I am assuming (always dangerous) that "1 SET" means two wheels and one axle!
If so, $13.95 or $15.95 seems rather expensive, doesn't it?
I see that they have writing on them, and also the ribbed backs, but does one really ever see that?
Yes, the flange looks a little large to me, and I also wonder what b to b they are.
I guess that we need someone who has some to tell us.
All the best,
David Leech, Delta, Canada


----------



## Robby D (Oct 15, 2009)

I will have some in stock next. I'll check them.


----------



## Treeman (Jan 6, 2008)

We have them at $19.89 and $22.89 for 4 axles.


----------



## Paul Burch (Jan 2, 2008)

So when Kadee says a set they mean two axles?


----------



## Treeman (Jan 6, 2008)

That is correct.


----------



## Paul Burch (Jan 2, 2008)

They come from Kadee with two axles in a pack. Kidmans are selling with four axles per pack. See my next post.


----------



## David Leech (Dec 9, 2008)

Then that's a much better value for money at $13.95 and $15.95 for FOUR axles, when I assumed that it was just for one.
Maybe Kadee will change their advertising and make that clear.
Now Paul, could you please measure the back to back, and if possible the depth of the flange, and give us your thoughts on the quality.
All the best,
David Leech, Delta, Canada


----------



## Paul Burch (Jan 2, 2008)

I might get a chance tomorrow to play with them and see how they fit various trucks. What I'm hoping is that they will fit or can be made to fit the Aristo rollerbearing trucks. The hub on the wheels looks like plastic so it could be cut back. Getting metal wheels for those trucks has always been a problem,especially now. I have to add that they come from Kadee two axles to a pack. I bought mine from Kidmans who are putting four axles in a pack. $19.99 for the 950 and 951 with four axles. Confused yet?


----------



## Treeman (Jan 6, 2008)

Paul Burch said:


> I now have a set of the 950 and 951 wheels and can say that they come FOUR axles to a package.

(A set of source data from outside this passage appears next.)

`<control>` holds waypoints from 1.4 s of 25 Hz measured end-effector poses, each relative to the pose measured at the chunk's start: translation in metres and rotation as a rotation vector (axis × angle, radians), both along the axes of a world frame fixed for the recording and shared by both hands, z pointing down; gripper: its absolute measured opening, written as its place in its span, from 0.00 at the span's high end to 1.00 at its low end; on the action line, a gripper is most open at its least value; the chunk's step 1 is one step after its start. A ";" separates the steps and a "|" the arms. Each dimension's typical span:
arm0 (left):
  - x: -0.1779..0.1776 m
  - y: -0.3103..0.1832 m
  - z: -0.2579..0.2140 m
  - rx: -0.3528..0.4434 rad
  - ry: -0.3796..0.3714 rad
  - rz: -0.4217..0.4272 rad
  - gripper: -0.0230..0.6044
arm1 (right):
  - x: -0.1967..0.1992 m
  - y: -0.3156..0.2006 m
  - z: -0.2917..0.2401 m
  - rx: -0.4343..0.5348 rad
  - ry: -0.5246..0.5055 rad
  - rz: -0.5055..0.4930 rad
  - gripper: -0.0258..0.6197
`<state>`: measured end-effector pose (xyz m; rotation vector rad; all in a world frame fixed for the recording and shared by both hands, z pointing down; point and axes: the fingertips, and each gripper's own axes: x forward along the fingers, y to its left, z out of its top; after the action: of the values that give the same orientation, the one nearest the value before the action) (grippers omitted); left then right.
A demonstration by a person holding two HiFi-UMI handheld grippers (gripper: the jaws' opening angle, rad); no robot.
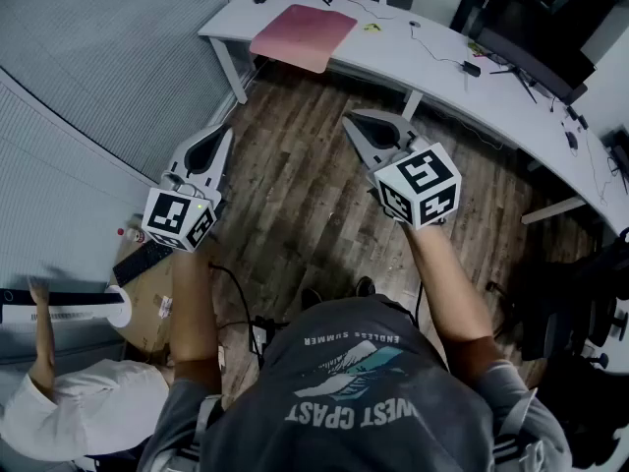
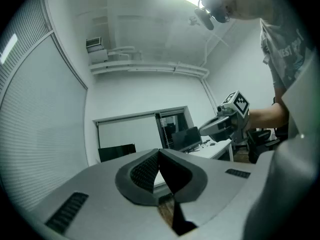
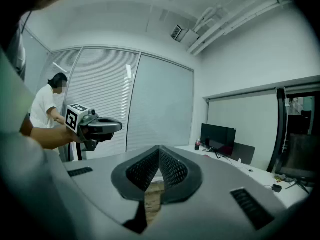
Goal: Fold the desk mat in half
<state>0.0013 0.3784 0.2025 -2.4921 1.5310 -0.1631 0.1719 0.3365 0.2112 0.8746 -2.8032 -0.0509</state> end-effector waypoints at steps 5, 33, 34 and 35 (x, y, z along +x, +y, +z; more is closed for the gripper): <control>-0.007 0.000 0.001 0.002 0.006 0.002 0.94 | -0.007 0.002 0.001 0.004 0.000 0.000 0.92; -0.037 -0.064 0.029 -0.039 0.023 0.014 0.94 | -0.030 -0.069 0.027 -0.013 0.008 0.019 0.92; -0.039 -0.070 0.031 -0.045 0.019 0.004 0.94 | -0.031 -0.079 0.028 -0.017 0.002 0.014 0.92; -0.041 -0.077 0.032 -0.051 0.016 -0.007 0.94 | -0.032 -0.088 0.030 -0.020 -0.002 0.008 0.92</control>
<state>-0.0397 0.3014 0.2347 -2.5330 1.5611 -0.1863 0.1397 0.2483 0.2412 0.8819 -2.7968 -0.0203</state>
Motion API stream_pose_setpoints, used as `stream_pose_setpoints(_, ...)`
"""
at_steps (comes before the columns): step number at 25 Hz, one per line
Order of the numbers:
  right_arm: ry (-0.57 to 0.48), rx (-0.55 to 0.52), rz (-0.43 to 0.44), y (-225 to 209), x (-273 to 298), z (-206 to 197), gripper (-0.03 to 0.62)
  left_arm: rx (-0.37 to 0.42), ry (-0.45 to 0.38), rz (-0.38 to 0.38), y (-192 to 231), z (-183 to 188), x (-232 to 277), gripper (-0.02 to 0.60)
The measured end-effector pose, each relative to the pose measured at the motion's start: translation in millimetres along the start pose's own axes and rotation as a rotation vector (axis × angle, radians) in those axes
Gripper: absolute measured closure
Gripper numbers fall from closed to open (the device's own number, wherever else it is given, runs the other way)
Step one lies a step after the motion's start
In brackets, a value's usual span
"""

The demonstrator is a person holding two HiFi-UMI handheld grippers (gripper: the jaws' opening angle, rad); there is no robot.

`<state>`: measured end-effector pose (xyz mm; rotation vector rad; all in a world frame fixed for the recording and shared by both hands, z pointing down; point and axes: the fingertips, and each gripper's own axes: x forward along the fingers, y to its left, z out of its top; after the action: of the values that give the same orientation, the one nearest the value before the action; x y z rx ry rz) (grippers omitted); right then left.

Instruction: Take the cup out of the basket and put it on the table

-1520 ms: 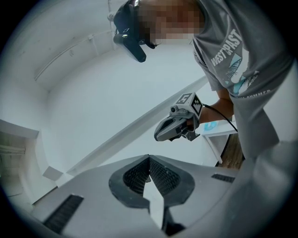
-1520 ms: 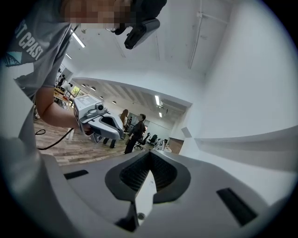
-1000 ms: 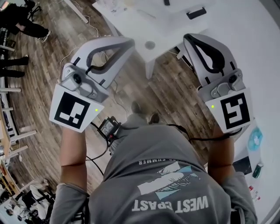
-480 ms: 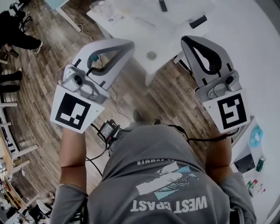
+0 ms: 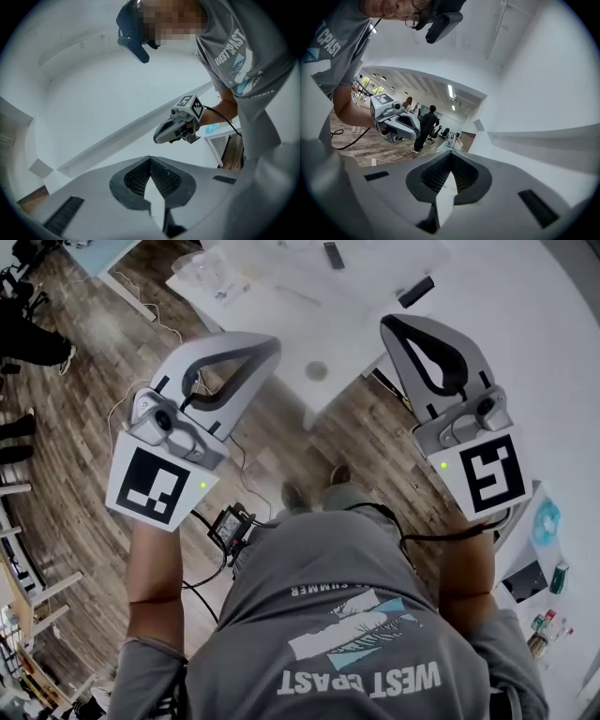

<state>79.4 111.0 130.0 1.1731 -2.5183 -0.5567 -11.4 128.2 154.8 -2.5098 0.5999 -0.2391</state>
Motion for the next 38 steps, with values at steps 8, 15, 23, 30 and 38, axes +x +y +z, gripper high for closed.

Paul, they come from Kadee with 2 axles in a package. We are selling 4 axles in a pack.


----------



## Paul Burch (Jan 2, 2008)

This is getting more confusing all the time.


----------



## Treeman (Jan 6, 2008)

We have been selling USA wheels in 4 axle sets for quite some time. Thinking that most are fitting 4 axle cars. So when Kadee came out with wheel sets we decided to package and sell them also in 4 axle sets. It may be a little confusing, but that's what we are doing at Reindeer Pass.


----------



## Paul Burch (Jan 2, 2008)

I did some measuring on the wheels. The back to back measures about 1.58". What could be a problem is the gauge. Our track is 45mm. The wheels are a little hard to measure gauge because of the fillet. I measure at a little over 45mm. I put an axle on a piece of Aristo and also on a piece of code 250 Sunset Valley. It sits very tight between the rails. No side to side play at all like other wheel sets. Could be a problem. I'll have to install a set to see how they run.


----------



## Ted Doskaris (Oct 7, 2008)

Paul,

If those Kadee axles experience a tight fit to the track, just think how their wheels will bind up on Aristo's notorious under-gauged No. 6 turnouts - particularly at the point rails!

Maybe a compromise could be struck by re-gauging the wheels on the low side of the NMRA spec.

-Ted


----------



## Greg Elmassian (Jan 3, 2008)

Paul, was there a reason you bought the silver ones, not the blackened ones?

Greg


----------



## Paul Burch (Jan 2, 2008)

Greg,
I paint my wheels, so having the silver ones leaves me with a nice shiny surface for the wheel tread.


----------



## Greg Elmassian (Jan 3, 2008)

Ahh, I knew there was a reason! Please let us know how the paint "takes" to the surface, and if you need to prime or treat them first.

Regards, Greg


----------



## ewarhol (Mar 3, 2014)

Paul Burch said:


> What could be a problem is the gauge. Our track is 45mm. The wheels are a little hard I put ato measure gauge because of the fillet. I measure at a little over 45mm. n axle on a piece of Aristo and also on a piece of code 250 Sunset Valley. It sits very tight between the rails. No side to side play at all like other wheel sets. Could be a problem. I'll have to install a set to see how they run.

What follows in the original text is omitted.